IUCSHA project title: “Iraq : Citizens, State, and Justice”

IUCSHA abstract:

Along with the processes of state-building, Iraqis have to deal with transitional justice questions, including that of reparations and compensation for the Ba'th regime's victims. Working with ICTJ's Research and the Middle East and North Africa programs, this research links the question of compensation and reparations to that of Iraqi conceptions of citizenship. Using ICTJ and HRC's data collected in 2003, this research will address Iraqi's views of reparations and compensation as transitional justice measures: the desirability of these processes, their targeted population, details of their administration, and sources of their funding. At a less direct level, answers to these questions are also good indicators for how Iraqis perceive their membership in the Iraqi state as well as their perceptions of a proper state role.

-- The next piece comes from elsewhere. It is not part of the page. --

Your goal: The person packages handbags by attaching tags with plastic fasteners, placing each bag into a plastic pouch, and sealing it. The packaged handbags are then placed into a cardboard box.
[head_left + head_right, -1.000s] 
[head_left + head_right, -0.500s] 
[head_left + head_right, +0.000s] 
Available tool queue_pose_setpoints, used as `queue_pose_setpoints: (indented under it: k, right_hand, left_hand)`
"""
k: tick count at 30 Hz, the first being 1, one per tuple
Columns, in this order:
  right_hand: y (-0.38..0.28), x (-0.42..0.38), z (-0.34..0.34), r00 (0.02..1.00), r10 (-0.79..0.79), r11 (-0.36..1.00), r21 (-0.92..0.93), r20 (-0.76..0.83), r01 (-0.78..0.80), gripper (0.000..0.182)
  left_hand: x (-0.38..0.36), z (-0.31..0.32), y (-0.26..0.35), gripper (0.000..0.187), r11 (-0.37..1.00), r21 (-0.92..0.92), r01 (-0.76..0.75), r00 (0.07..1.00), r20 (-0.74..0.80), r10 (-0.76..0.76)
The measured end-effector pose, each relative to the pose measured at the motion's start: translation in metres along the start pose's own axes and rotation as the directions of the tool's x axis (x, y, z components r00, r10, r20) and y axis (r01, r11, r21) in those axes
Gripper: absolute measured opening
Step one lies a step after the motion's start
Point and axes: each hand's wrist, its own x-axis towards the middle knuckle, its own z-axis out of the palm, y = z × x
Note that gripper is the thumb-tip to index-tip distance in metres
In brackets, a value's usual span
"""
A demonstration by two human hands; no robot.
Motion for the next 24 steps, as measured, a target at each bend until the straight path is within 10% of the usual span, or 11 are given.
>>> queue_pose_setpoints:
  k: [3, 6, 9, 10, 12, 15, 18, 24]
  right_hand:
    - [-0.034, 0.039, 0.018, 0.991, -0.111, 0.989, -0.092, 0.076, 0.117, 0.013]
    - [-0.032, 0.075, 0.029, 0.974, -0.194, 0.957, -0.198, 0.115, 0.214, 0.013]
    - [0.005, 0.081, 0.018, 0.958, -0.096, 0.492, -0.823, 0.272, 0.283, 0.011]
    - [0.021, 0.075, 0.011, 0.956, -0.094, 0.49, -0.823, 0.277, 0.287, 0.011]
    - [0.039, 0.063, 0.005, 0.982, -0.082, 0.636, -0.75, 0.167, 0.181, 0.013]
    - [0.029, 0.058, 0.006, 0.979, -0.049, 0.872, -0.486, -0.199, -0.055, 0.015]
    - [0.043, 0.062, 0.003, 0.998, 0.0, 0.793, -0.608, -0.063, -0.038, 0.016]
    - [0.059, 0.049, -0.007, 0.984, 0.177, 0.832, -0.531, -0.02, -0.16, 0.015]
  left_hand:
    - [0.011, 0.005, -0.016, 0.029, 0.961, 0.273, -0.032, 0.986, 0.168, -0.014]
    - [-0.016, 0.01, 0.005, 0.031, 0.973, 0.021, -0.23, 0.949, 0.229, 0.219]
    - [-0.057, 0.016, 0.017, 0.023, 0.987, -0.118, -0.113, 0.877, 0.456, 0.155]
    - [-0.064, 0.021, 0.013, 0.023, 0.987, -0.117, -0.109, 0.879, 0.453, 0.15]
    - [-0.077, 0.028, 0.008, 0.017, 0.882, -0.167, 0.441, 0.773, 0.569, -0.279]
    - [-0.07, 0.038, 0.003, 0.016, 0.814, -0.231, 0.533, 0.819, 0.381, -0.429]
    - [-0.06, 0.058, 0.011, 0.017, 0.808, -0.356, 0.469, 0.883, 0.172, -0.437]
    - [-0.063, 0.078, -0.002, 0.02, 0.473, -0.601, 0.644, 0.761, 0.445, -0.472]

IUCSHA sponsoring agency: International Center for Transitional Justice

IUCSHA and related materials:

“Conducting Transitional Justice in Iraq ” (memo to International Center for Transitional Justice)

“Consistency and contingency in reconfiguration of power networks” (paper)

Biography:

Nida Alahmad is a PhD Candidate in the Political Science Department at the Graduate Faculty of the New School University. Her dissertation research focuses on the intersection between negotiating citizenship and state-building in modern Iraq. She worked as a consultant with the International Center for Transitional Justice and Human Rights Center at the University of California / Berkeley (HRC) conducting research in Iraq during the summer of 2003. She also worked as a consultant with the United Nations Development Program and the World Bank. Currently she is a teaching fellow at the New School.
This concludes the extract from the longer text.